Áras Mháirtín Uí Chadhain (Máirtín Ó Cadhain House) is one of the Gaeltacht centres of Oifig na Gaeilge Labhartha (the Department of Spoken Irish) of the National University of Ireland, Galway. The facility opened in 1977. The centre is named in honour of Máirtín Ó Cadhain, author of Cré na Cille ('Graveyard Clay').

== Sport ==
 Páirc an Chathanaigh is a community-owned sports ground in the village. It is the home ground of both Gaelic football club CLG An Cheathrú Rua and An Ghaeltacht RFC rugby union club. It also hosted Galway United F.C.'s 1986–87 UEFA Cup soccer match against FC Groningen when Terryland Park failed to meet UEFA standards.
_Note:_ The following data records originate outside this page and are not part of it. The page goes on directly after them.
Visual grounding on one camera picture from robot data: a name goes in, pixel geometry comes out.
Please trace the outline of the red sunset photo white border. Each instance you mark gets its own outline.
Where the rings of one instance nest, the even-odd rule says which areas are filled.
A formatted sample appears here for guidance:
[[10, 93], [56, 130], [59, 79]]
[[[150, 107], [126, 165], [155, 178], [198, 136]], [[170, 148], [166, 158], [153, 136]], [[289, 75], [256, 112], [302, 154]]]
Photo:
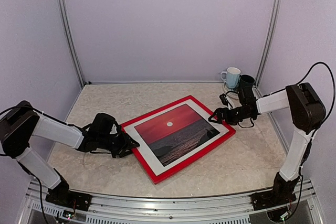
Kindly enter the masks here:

Local soccer club C.S. Mac Dara competes in the Galway & District League. Connemara Isles Golf Club is a nine-hole course in nearby Lettermore.

== Transport ==
Carraroe is served by Bus Éireann route 424 from Galway.

== Popular culture==
The village is mentioned in the lyrics of the Waterboys' 1993 hit "Glastonbury Song", which refers to several Irish and British sites associated with ancient Celtic ritual:
We came down from the hill of dreams
Bernadette, mother earth and you and me
Through Carraroe, down the wildwood side.

The town gives its name to the traditional tune "Carraroe Jig". The jig has been recorded by several artists, including Patrick Street, Mick Moloney and The Corrs.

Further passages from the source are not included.